Portugal is insane! My mother’s side is Portuguese and my father is Irish. I was actually just up in Idaho visiting my grandfather, who’s a retired Colonel in the US Army – it’s obvious he’s where I get my craftsman gene from. He was one of nine kids; his mother was from Porto and his father from Lisboa. All his brothers were either steel workers or electricians; he’s a phenomenal woodworker, and his sister, who just passed, sang Fado for years. All Portuguese culture is cool, but your coffee and food are particularly good! The coastline is amazing, packed with slab reefs and right points, the people are beautiful, and there’s still lots of Portugal I haven’t seen. I’m pretty sure it’s a place I’ll be coming back to for years whether I have boards to shape there or not.

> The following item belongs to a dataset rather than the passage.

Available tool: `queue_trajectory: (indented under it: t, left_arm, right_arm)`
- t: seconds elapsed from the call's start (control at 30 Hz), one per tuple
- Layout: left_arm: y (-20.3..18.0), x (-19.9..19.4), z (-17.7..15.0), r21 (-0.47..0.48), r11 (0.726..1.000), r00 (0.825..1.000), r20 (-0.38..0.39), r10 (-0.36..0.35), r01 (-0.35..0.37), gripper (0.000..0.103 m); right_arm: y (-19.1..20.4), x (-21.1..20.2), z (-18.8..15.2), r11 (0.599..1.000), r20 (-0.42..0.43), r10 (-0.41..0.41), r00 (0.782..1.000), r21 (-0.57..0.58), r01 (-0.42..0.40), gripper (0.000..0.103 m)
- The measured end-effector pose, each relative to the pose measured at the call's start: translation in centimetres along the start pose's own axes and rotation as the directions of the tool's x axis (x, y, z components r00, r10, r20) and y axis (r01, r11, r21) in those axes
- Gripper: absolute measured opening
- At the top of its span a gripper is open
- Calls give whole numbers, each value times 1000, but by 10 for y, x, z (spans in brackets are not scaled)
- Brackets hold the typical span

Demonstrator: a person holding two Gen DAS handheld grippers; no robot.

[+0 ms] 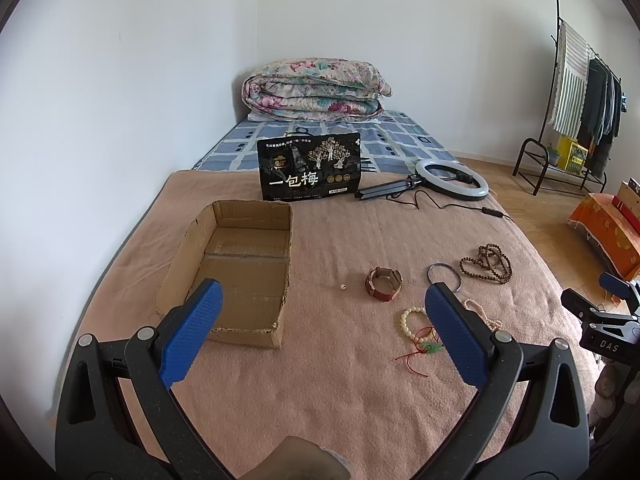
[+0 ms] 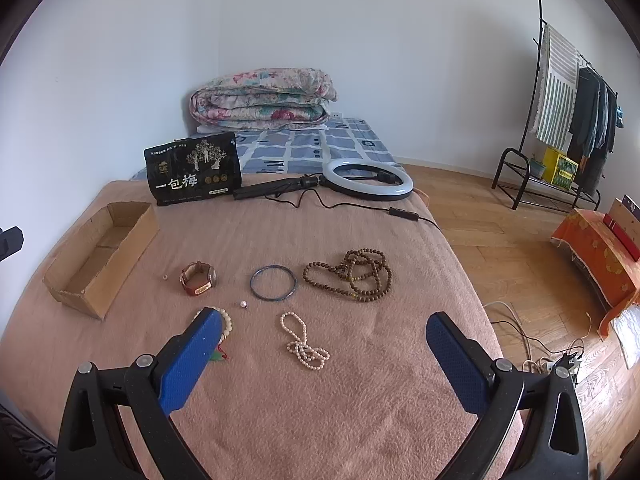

What did you think of the boards you saw on the European Fish Fry? How did those boards compare to what you see out in California?
I saw resin tints, wooden fins, fish, quads, bonzers, high-quality shortboards… You guys are doing it! I can’t stress how stoked I was when I walked into Board Culture for the first time and saw this state-of-the-art factory with quality glass jobs and a shaping machine and everything. Overall, Portugal’s surfboards appear to be as good as any I see coming from anywhere else. Your surf scene as a whole is still growing, and as that grows so will your boards. I imagine by the time I’m an old man your line-ups will be just as crowded as ours!

You’re still so young, but where do you see yourself in 30 years?
I would like to think I’ll be making surfboards until my hands are so arthritic I can’t hold the tools anymore. Shaping surfboards and surfing is what I have chosen to do with my life; I made a couple of key decisions a few years back and decided to pursue my career instead of going to school and so far that has worked out well for me. In 30 years I hope to have a family that I can support and live comfortably, surf everyday, and still feel the same enjoyment I get from making people custom surfboards.